» Goal of the exercise
Your answer should be every line below that includes the word "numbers".

» Dataset extract
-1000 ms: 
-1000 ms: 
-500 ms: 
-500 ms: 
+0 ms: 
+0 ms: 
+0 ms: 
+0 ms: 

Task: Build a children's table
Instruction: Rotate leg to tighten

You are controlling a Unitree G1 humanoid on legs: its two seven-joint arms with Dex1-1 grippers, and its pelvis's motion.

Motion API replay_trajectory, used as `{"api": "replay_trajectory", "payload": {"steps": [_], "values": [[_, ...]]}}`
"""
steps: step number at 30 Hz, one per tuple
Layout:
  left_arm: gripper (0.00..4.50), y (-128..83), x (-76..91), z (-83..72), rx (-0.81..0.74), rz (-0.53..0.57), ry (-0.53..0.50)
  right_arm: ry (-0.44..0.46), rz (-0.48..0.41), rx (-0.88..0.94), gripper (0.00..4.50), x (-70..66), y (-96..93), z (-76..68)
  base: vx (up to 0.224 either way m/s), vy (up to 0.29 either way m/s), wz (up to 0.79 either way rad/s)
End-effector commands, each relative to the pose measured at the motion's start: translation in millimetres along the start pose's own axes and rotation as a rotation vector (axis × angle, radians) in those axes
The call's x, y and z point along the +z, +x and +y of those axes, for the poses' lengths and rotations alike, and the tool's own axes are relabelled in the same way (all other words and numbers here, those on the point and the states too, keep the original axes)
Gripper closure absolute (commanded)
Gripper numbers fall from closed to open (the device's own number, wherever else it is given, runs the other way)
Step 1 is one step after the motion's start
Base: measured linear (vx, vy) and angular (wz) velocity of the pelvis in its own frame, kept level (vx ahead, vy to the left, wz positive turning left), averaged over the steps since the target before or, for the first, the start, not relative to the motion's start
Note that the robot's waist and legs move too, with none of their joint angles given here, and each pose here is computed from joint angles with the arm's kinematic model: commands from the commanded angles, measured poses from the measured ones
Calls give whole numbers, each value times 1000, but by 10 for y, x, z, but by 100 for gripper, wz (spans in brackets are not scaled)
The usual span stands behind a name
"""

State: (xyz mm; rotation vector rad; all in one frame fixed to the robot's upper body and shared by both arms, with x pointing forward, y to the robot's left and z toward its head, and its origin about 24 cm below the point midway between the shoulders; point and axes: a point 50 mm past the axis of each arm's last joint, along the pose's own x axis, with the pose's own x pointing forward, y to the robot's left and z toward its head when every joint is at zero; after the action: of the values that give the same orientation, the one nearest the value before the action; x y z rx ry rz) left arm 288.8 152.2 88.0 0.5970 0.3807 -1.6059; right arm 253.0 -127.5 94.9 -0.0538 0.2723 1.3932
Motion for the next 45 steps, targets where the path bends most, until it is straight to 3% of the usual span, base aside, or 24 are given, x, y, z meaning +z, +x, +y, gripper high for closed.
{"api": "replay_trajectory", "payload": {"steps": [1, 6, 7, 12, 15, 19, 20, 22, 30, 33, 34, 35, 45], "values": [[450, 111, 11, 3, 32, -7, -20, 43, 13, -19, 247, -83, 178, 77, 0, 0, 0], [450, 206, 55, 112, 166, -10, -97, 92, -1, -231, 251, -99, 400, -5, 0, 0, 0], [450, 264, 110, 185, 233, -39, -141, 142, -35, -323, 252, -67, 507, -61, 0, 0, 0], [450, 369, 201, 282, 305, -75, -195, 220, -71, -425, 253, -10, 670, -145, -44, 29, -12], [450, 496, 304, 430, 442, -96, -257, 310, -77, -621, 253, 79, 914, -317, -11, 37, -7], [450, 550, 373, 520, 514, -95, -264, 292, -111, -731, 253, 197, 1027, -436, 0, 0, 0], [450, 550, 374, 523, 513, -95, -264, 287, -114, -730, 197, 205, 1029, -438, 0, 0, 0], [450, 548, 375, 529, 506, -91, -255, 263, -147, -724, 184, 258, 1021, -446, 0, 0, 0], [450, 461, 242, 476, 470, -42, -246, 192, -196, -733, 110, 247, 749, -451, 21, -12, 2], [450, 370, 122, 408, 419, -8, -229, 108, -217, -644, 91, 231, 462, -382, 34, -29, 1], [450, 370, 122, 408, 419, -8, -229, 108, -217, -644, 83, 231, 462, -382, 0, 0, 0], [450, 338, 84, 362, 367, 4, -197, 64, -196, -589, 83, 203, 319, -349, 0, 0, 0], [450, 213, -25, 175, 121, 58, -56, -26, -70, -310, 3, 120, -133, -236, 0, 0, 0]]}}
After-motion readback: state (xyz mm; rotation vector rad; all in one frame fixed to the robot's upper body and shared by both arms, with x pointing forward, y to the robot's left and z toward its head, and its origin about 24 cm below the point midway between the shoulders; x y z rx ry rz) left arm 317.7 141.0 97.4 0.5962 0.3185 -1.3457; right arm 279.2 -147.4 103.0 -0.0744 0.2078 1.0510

» Solution to this problem
The call's x, y and z point along the +z, +x and +y of those axes, for the poses' lengths and rotations alike, and the tool's own axes are relabelled in the same way (all other words and numbers here, those on the point and the states too, keep the original axes)
Gripper numbers fall from closed to open (the device's own number, wherever else it is given, runs the other way)
Calls give whole numbers, each value times 1000, but by 10 for y, x, z, but by 100 for gripper, wz (spans in brackets are not scaled)

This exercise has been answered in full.